Maybe some old floppie infected forgotten in drive and unfortunately bios setup to boot this device, fat 16 is a characteristic of this, maybe a pen drive used to boot itself(USB)?. Some old programs try to do a jmp to some of the last sector, generaly in non formated space to .... you know, so I'm supposing they have failed, because they don't understand ntfs.
Check bios firmware too, in principle if it is a flash bios or another type of writeable bios.
Think in memory too, if some program is loaded before O.S., they eat some memory space to brief(cheat?) the law, so future reports will say less memory than avaliable. A cmp betwen before and after show you this.
Another suposition, first sector being bad block, but in exactly 3 machines, hmm, I have discarted this hypothesis... .
And hardware problems and drivers problems i discarted too, only because this happened to 3 machines instantly.

sinsi

No viruses, no rootkits, that was my first thought. Standard MBR code, just corrupt by 1 bit in the partition table.
I fix around 15 computers a week, so 3 in a couple of months isn't that much but it is an unusual problem.
Light travels faster than sound, that's why some people seem bright until you hear them.

MichaelW

eschew obfuscation

sinsi

desktop, XP, Western Digital IDE
laptop, Vista, Hitachi SATA
laptop, Vista, Toshiba SATA

This happened last year but I just backed up data and formatted, this latest batch made me dig in a bit further.
I do love me a hex editor...
Light travels faster than sound, that's why some people seem bright until you hear them.

dedndave

perhaps it is the app you are using to backup or format   :bg

sinsi

?

I backed up then formatted because of the problem, now I can hex edit and fix it.
Light travels faster than sound, that's why some people seem bright until you hear them.

dedndave

my point is this....
you are having a problem on different machines that is somewhat uncommon
there is likely a common reason this is happening to you
that fact may help you find the culprit
somehow, the same thing is happening - it sounds to me like
1) you have a virus and are spreading it as you move apps to computers to work on
or
2) one of your apps has a bug - same deal - you are moving that code to the computer to work on it
(or perhaps it is happening if you temporarily stick the hard drive into your own machine)

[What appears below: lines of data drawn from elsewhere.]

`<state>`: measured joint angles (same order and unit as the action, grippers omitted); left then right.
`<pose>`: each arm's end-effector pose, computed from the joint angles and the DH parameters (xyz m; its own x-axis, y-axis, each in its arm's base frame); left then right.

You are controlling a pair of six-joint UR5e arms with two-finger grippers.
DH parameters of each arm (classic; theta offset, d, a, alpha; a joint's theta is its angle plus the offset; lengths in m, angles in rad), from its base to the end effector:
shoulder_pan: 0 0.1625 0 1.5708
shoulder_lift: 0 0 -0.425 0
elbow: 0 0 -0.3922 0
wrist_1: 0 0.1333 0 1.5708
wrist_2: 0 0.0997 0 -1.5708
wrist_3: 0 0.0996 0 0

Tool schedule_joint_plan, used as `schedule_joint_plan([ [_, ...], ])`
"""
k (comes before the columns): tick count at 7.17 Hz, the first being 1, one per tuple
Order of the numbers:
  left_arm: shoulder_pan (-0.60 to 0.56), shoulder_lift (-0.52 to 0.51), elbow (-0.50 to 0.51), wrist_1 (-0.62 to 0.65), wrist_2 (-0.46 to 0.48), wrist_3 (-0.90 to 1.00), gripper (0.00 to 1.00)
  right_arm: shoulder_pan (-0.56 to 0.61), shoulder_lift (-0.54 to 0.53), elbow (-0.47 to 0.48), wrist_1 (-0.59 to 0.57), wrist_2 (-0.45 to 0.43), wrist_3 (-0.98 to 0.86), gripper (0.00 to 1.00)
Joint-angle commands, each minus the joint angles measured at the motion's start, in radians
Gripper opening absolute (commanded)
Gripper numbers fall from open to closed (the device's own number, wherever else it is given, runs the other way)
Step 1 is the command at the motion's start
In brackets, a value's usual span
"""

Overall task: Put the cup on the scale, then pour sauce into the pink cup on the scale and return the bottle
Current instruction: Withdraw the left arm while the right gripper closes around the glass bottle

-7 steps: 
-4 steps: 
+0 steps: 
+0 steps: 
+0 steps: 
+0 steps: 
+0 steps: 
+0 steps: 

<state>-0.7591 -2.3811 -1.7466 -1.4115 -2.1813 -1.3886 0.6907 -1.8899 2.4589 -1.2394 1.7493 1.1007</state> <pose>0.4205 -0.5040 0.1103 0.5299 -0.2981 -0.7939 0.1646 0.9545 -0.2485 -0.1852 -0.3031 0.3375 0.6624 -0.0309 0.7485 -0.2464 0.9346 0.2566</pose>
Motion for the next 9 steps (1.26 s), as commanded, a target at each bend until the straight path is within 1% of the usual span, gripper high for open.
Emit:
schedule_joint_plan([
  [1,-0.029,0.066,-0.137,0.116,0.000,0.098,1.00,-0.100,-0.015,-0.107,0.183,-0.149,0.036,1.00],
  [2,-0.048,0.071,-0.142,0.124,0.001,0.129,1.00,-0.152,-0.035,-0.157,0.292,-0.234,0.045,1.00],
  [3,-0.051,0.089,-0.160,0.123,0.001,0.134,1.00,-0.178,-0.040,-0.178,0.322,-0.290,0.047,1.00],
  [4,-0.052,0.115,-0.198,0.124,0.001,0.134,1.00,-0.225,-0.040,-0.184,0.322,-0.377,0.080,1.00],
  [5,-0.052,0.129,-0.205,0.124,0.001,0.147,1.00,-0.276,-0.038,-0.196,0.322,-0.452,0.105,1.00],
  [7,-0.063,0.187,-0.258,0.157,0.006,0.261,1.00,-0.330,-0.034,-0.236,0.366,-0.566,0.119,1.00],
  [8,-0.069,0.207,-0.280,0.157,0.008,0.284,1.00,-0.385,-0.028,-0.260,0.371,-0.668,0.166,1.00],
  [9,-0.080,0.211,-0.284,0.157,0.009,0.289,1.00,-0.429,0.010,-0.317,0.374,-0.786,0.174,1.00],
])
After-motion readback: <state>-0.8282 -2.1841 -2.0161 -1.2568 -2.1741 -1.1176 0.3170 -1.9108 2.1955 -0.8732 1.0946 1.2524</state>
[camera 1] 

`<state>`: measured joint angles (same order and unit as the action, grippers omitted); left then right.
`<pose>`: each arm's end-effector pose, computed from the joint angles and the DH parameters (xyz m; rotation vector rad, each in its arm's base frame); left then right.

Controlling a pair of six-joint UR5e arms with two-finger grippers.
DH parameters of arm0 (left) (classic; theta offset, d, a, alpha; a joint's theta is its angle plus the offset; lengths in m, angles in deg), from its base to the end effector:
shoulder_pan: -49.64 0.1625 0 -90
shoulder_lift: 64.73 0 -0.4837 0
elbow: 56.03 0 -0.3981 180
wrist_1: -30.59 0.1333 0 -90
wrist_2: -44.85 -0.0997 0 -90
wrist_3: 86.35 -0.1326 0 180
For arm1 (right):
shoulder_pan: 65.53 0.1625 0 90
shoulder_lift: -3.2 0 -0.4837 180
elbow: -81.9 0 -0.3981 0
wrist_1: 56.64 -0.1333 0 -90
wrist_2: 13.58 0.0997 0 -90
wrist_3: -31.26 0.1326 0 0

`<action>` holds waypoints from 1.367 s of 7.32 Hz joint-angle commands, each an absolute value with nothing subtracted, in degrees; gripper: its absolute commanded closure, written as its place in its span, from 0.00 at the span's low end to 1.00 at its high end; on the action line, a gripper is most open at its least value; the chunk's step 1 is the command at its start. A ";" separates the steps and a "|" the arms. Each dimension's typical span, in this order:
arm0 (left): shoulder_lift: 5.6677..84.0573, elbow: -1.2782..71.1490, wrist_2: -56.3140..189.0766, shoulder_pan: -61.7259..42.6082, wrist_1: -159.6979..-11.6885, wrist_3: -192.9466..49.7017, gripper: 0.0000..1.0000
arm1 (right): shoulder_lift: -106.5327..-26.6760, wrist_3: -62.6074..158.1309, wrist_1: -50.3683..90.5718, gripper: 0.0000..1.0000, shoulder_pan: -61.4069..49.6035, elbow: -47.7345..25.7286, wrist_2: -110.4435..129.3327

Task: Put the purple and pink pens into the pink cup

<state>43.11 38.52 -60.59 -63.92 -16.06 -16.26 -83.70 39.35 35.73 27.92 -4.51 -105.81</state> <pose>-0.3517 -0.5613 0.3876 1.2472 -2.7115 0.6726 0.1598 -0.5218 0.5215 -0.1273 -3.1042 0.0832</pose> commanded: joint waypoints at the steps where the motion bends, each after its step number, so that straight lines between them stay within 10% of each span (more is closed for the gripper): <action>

that brings to mind a bug in MbrWizard   :bg
when you enter a type ID byte value on the command line, it always wants the "h" specifier for hex

vanjast

From type 7 NTFS to type 6 FAT is a single bit error.
It could be a 'consistent' random error on the drive itself... maybe the drive is a bit old
There are not any influential magnetic sources nearby ?

What happens if you reset it to 7 ?
:8)

MichaelW

Any random error getting past the drive's error detection/correction mechanism is unlikely, and a single-bit error is the least likely to do so.
eschew obfuscation

redskull

I've seen the phenomenon of NTFS randomly changing into "RAW" after mounting them in non-MS NTFS drivers (i.e. Linux dual-boots, live-CD's etc).
Strange women, lying in ponds, distributing swords, is no basis for a system of government

dedndave

random does not fly, here
he is talking about 3 different machines with totally different drives

Tedd

The common factor is likely to be human interference. Did they come directly to you with the very same problem, or did someone else work on them before you and then pass it on to you?
Otherwise, it would have to be some obscure software they have all used that modifies the MBR for whatever reason. If it was any of the standard windows tools, this would be a more common occurrence.
No snowflake in an avalanche feels responsible.